As a general design observation, the current implementation does not implement critical aspects of the Python Data Model - including the repr method, which is designed to allow objects to return a "viewable" output suitable for use in the Python REPL/IPython/Jupyter...

As a specific example, the UserCollectionResponse object does not support simple "serialization" either by being able to call dict(users) or users.to_dict() / users.to_list()... The apparent requirement to import yet another and different Python module (kiota_serialization_json) just to be able to attempt conversion to JSON is a little convoluted. This should be as simple as calling users.to_json() (with a default, pre-instantiated writer - one that could be overridden if required... i.e. users.to_json(custom_writer). Not to mention the fact that calling serialize() doesn't actually return any data ... one must call the JsonSerializationWriter.get_serialized_content() method to actually get the data......

Interoperability

As it stands now, the lack of "easy" conversion is a major impediment to actually using the SDK. While the theory of the SDK is great, it's frankly much easier to just make a raw HTTP request to https://graph.microsoft.com/beta/users and parse the JSON response myself. I can get the data I need into a Pandas DataFrame with 3 or 4 lines of code.... Given the number of properties of a user, it is NOT an option to access the properties of the user manually as the samples suggest..... user.id, user.user_principal_name etc.

Converting a collection of objects to a Pandas DataFrame should (and could, if implemented properly!) be as easy as calling pd.DataFrame.from_records(users) on the UserCollectionResponse object (or any other collection). Even having a .to_list() method for UserCollectionResponse which returns a "serialized" list (i.e. a list of dicts that only contain basic Python types) would be a vast improvement as it would allow one to call pd.DataFrame.from_records(users.to_list())...

Dependencies & Documentation

I understand the need for dependencies and the strong desire for code re-use. However, the documentation is severely lacking on explaining the reliance/use of Kiota. I couldn't find any documentation or examples indicating how to even properly use the UserCollectionResponse.serialize() method and, since it's not implemented in a Pythonic way, it took a significant amount of time to research how to even use it. (The fact that the repository for the kiota_serialization_json module is in a completely different GitHub organization doesn't help. A simple readme/reference with direct links to the repositories of all dependencies would be of great assistance...)

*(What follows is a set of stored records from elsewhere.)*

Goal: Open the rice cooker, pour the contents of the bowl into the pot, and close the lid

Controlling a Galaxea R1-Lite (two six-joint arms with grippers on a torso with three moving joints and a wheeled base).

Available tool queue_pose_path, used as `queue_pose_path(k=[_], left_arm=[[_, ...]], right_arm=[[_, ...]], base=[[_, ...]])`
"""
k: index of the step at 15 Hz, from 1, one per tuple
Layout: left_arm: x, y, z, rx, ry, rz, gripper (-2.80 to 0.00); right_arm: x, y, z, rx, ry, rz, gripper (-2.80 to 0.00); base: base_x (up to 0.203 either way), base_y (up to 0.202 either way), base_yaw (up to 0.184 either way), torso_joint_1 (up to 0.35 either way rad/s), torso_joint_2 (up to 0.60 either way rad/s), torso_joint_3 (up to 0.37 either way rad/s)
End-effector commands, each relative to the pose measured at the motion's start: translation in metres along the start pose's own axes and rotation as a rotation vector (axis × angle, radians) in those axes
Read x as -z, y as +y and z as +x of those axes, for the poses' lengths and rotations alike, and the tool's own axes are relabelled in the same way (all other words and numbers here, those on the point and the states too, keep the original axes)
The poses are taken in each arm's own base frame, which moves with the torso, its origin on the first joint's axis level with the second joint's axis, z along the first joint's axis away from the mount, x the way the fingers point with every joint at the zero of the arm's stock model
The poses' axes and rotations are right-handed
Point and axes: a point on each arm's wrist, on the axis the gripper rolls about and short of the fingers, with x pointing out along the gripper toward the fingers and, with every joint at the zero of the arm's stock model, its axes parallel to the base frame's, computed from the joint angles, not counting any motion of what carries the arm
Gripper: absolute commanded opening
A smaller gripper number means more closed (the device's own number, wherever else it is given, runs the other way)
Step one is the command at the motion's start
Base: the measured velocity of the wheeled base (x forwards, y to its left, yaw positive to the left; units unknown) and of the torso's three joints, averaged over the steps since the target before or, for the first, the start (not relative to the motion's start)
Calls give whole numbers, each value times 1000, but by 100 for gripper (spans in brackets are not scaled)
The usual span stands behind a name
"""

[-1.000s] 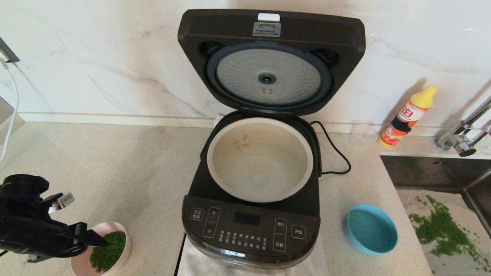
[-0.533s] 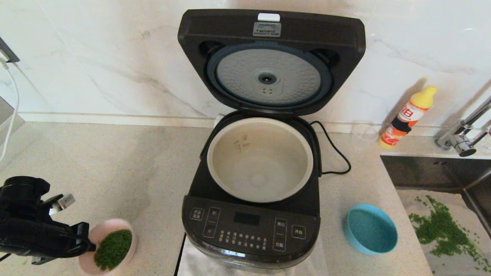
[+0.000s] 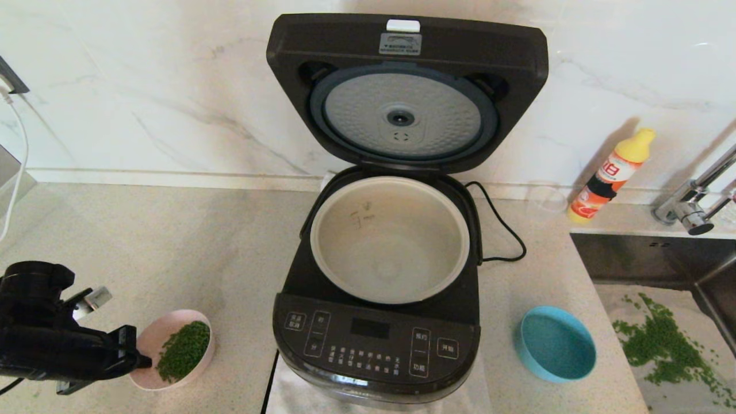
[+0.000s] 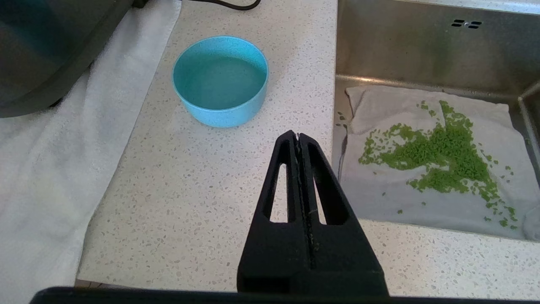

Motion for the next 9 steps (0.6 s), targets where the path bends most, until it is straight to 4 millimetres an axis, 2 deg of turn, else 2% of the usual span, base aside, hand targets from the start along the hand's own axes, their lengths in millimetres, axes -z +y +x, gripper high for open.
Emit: queue_pose_path(k=[1,4,9], left_arm=[[-9,-11,-20,40,-82,-44,-280],[-15,-36,-55,80,-163,-24,-280],[-20,-103,-125,201,-211,99,-280]], right_arm=[[0,0,0,0,2,0,-280],[0,0,0,0,0,1,-280],[0,0,0,0,1,0,-280]], base=[[0,0,0,0,0,0],[0,0,0,0,0,0],[0,0,0,0,0,0]])
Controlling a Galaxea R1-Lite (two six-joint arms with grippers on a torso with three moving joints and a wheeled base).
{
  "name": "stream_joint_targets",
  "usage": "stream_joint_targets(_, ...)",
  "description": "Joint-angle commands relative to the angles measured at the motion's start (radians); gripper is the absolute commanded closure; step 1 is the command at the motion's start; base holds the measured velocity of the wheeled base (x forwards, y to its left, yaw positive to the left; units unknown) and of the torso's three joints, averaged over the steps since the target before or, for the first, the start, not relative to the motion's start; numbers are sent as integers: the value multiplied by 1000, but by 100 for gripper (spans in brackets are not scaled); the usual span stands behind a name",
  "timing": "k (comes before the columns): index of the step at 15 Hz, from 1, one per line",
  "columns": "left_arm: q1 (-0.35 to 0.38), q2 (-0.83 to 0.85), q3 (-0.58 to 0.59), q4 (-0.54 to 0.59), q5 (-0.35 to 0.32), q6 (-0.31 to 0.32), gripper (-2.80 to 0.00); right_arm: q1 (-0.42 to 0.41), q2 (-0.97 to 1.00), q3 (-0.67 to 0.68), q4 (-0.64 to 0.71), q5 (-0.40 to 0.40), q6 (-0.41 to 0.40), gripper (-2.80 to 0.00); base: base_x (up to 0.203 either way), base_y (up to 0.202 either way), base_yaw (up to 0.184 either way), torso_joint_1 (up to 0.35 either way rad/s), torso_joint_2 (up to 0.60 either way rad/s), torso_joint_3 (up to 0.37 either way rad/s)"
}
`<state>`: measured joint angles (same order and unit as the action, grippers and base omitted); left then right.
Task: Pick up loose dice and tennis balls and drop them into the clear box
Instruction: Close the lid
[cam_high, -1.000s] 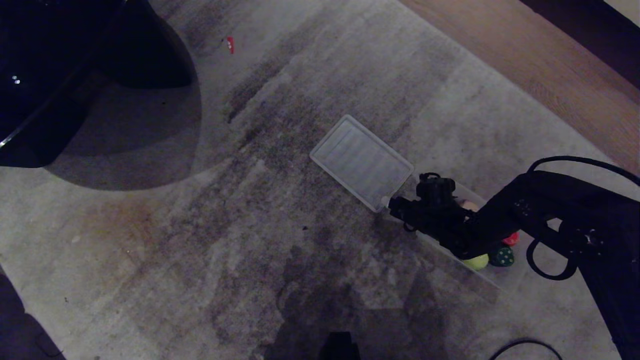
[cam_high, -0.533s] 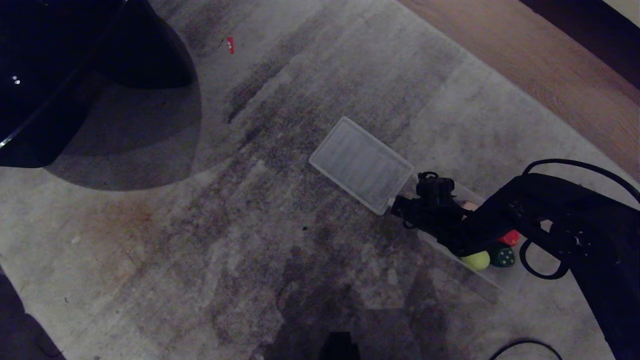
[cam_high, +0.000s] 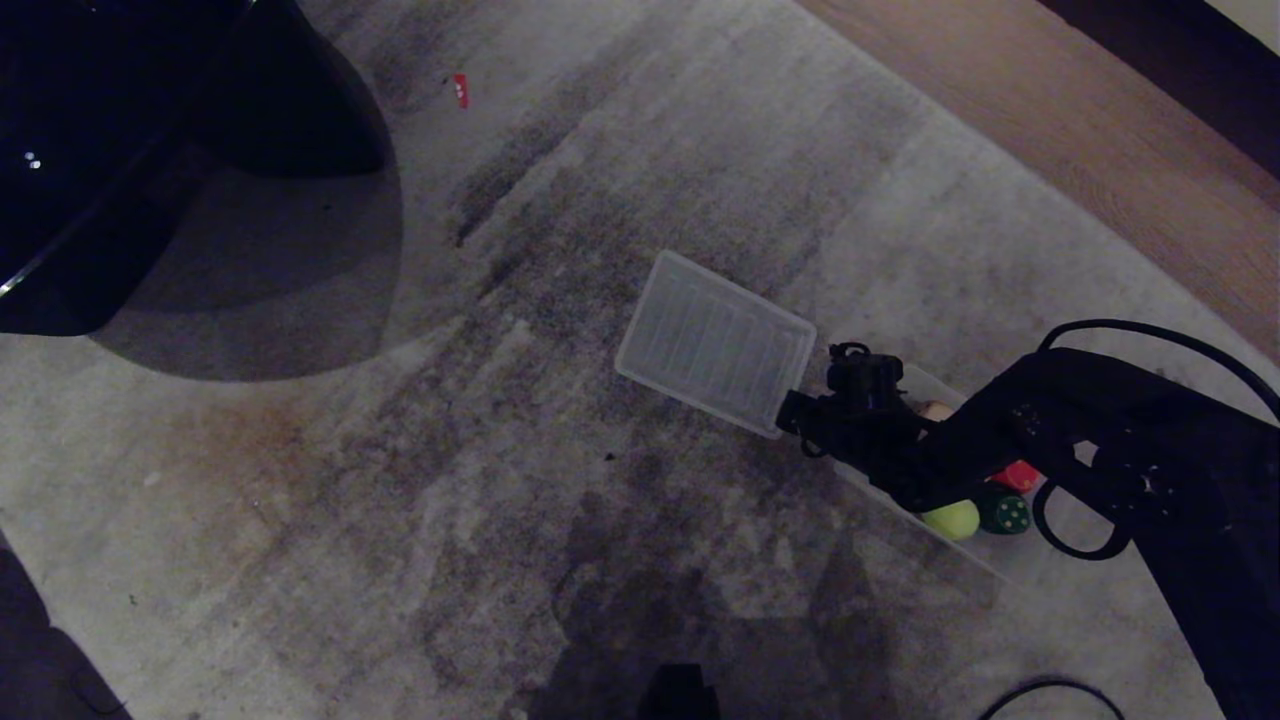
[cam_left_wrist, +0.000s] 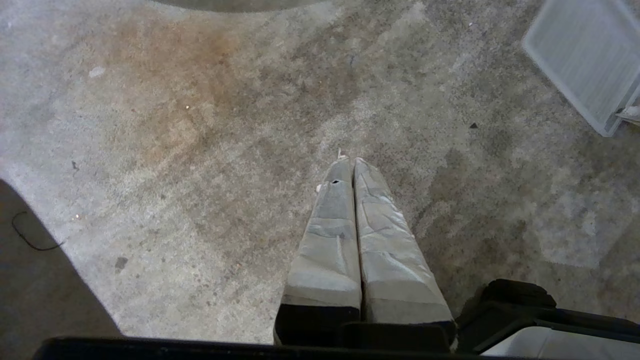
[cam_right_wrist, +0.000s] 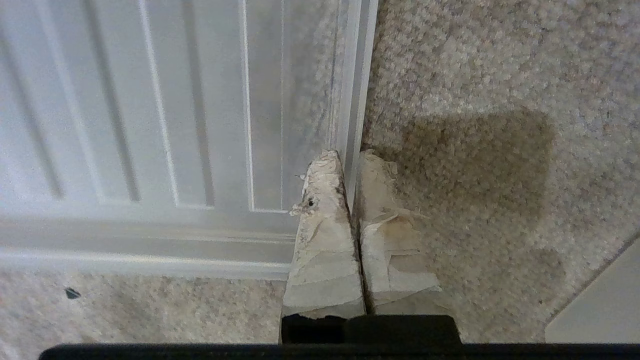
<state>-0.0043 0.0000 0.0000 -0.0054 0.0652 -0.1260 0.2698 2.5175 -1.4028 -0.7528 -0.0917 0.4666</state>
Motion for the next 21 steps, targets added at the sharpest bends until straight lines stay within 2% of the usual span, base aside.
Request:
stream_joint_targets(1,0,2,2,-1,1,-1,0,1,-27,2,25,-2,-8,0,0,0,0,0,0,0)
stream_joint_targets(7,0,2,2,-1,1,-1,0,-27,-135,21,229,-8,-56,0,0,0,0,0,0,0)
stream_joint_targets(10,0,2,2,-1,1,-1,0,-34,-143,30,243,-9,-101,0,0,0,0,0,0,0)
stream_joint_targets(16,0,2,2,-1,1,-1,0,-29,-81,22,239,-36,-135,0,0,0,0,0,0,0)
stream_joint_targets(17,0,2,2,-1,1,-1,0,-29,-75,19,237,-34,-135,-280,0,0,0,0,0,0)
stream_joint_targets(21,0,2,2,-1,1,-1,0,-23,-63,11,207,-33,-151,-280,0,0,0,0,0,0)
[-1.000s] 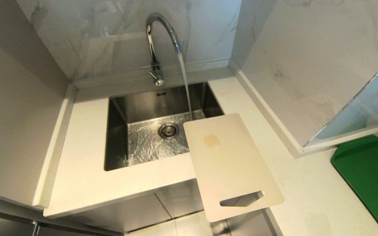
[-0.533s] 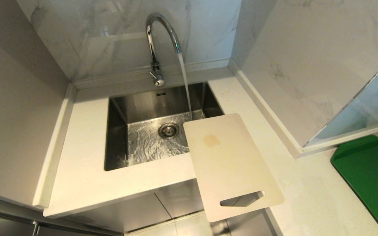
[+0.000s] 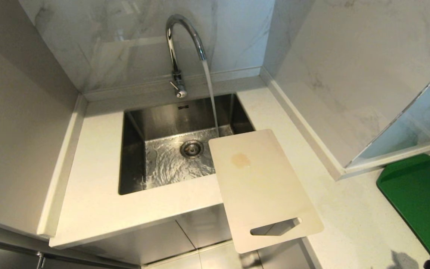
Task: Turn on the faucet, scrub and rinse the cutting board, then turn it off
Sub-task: Pick up the cutting board
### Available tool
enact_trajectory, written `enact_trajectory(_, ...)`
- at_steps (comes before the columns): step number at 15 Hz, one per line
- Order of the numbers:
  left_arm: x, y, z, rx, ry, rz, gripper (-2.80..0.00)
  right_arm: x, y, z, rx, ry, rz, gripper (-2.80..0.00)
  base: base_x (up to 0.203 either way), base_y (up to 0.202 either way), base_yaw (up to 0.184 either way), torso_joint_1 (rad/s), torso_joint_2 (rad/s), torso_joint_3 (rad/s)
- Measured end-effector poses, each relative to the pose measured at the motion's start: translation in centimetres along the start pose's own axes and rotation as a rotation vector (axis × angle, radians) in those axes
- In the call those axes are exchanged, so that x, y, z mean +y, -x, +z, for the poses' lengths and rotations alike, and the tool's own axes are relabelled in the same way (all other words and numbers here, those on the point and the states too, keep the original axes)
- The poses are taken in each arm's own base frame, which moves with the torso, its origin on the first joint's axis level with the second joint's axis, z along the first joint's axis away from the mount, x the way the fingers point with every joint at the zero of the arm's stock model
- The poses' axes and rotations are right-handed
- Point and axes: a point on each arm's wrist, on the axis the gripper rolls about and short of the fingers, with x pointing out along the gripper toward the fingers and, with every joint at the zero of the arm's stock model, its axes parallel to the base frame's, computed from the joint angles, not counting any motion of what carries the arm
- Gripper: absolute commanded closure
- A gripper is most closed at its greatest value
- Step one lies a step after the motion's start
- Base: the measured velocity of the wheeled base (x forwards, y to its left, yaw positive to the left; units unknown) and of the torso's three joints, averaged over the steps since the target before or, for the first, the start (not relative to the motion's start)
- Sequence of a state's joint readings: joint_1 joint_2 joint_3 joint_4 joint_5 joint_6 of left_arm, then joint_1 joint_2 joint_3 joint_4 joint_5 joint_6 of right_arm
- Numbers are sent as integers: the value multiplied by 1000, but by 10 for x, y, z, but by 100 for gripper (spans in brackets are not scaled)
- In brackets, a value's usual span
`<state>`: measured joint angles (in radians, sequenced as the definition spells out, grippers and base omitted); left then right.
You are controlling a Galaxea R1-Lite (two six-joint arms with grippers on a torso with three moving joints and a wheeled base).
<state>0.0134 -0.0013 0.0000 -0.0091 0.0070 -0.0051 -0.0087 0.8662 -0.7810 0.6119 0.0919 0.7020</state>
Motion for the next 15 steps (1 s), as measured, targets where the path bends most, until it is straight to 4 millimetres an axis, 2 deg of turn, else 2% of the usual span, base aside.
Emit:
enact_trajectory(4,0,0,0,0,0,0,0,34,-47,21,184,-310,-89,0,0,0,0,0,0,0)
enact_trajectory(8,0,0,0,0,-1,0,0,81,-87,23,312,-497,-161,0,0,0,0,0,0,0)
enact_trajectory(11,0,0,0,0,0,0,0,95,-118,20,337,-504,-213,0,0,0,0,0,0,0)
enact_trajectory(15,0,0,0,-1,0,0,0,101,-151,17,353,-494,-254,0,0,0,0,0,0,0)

EDIT: I don't mean to sound overly critical here - I have had and continue to have deep respect for Microsoft and its products. At the same time, I suppose the respect that Microsoft has rightfully earned from me also comes with high expectations - expectations that things will work and work well. In the past, Microsoft and its products have mostly met or exceeded expectations. However, in recent years, that has changed... And I suppose it's a little frustrating and disappointing. It seems to me as if there has been a shift to "quantity" over "quality"......

JohnAGEnoda commented 7 months ago

Agree - many of the benefits of the python SDK slip away if you have to wrestle with Kiota

@danieldjewell How did you get UserCollectionResponse.serialize() to work?

copdips commented 6 months ago

hello, for an interoperability issue, could you please explain how to in a smart way convert to dict by keeping the origial API reposnse camel case, current __dict__ makes the dict keys in snake case.

Ideally, a param during quering to keep the original cases directly.